On top beauty sites, you can filter products by mini size (not Travel Size as they were once called). Korean and Japanese brands deliberately market “ampoule” sizes for single-dose products. Platforms such as Smytten sell only sample sizes. Gemz, a mass-market brand that hasn’t launched in India yet, is aimed directly at GenZ (as the name suggests). It sells bath products in single-use packs. Hang them on the shower rod, open one, add water, lather, rinse, repeat.
Retail and luxury analyst Devangshu Dutta notes that minis are just low-risk experiments in luxury. It “encourages consumers to try premium categories they might otherwise postpone”. Think about it: A full-size Maison Francis Kurkdjian perfume may cost more than a month of Uber rides, but its mini discovery set under ₹5,000 feels like reasonable adulting. A Jo Malone candle is basically an EMI for your nose — but the 35g version? Suddenly doable.
“Across beauty, fragrance, personal care and gourmet foods, minis help brands acquire new customers faster,” Dutta adds. “They rotate better on shelves, get tried more often, and build quicker loyalty.”
I feel so used
We don’t buy minis only because they’re practical. We buy them because they hit our emotional pressure points. Clinical psychologist Dr Prerna Kohli says that when life feels overwhelming, “a small treat feels manageable.” A tiny lipstick becomes a quick hit of “at least this feels good,” even when nothing else is going right.
“There’s also a cultural twist,” Kohli adds. Indians grow up on the idea of delayed pleasure — work first, reward later. Tiny luxuries flip that script. They’re permission to feel good now. “Choosing something beautiful reminds you that you still matter, without waiting for a milestone.” Women, particularly working women and caregivers, hesitate to invest in themselves. But a tiny serum? That feels “allowed.” Less money, less guilt, and far fewer explanations.

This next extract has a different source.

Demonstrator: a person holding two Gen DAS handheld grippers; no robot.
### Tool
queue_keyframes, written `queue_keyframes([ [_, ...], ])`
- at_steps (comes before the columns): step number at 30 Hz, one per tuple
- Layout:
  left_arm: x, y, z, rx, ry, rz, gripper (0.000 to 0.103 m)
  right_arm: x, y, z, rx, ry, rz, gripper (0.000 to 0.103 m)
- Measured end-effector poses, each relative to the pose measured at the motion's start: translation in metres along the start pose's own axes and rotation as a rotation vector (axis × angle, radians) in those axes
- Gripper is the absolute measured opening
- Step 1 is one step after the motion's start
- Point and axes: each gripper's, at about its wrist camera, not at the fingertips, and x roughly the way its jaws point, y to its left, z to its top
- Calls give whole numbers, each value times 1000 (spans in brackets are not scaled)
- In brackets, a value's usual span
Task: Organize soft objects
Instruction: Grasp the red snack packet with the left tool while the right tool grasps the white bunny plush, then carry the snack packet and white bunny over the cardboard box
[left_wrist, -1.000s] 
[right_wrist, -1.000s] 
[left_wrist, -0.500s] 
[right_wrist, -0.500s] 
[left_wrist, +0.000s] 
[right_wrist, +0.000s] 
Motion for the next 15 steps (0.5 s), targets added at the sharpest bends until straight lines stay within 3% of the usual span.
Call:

Tiny treats thrive in the kitchen, as young professionals find them easier to experiment with, than brimming jars of an unfamiliar flavour. Food creator Natasha Gandhi (@NatashaaGandhi) says that tasting sets, mini variety packs and weekend-use portions have been doing well in the gourmet and artisanal category as diners seek restaurant-style flavours at home, but don’t want to cook the same thing over and over. In smaller kitchens and cluttered pantries, they also feel practical. They sit “at the sweet spot of ambition, convenience and low commitment.”
Too tiny to thrill
Not all minis deliver value. A 7ml sunscreen sachet isn’t enough for a user to determine if it truly suits their skin. A one-meal condiment delivers flavour, not familiarity. Single-use homecare creates packaging waste, adds to clutter, and cost-per-use can quietly climb. Luxury shampoo and conditioner minis are largely “overrated,” says Bhamra — often more indulgent illusion than practical trial.
The real red flag appears when the buying shifts from enjoyment to emotional avoidance. “It becomes unhealthy when shopping is used to numb uncomfortable emotions,” cautions Kohli. The usual symptoms apply: Shopping in secret, adding to cart the same time every day, week or month – indicating shopping during cyclical low periods, overjustification for a purchase. “Enjoyment is fine. Distraction always circles back.”
Perhaps in an age of overwhelm, the new luxury isn’t about owning more, but about feeling steadier. “Sometimes people simply enjoy beautiful things in small forms,” says Kohli. “We’re allowed to like something just because it makes us smile.”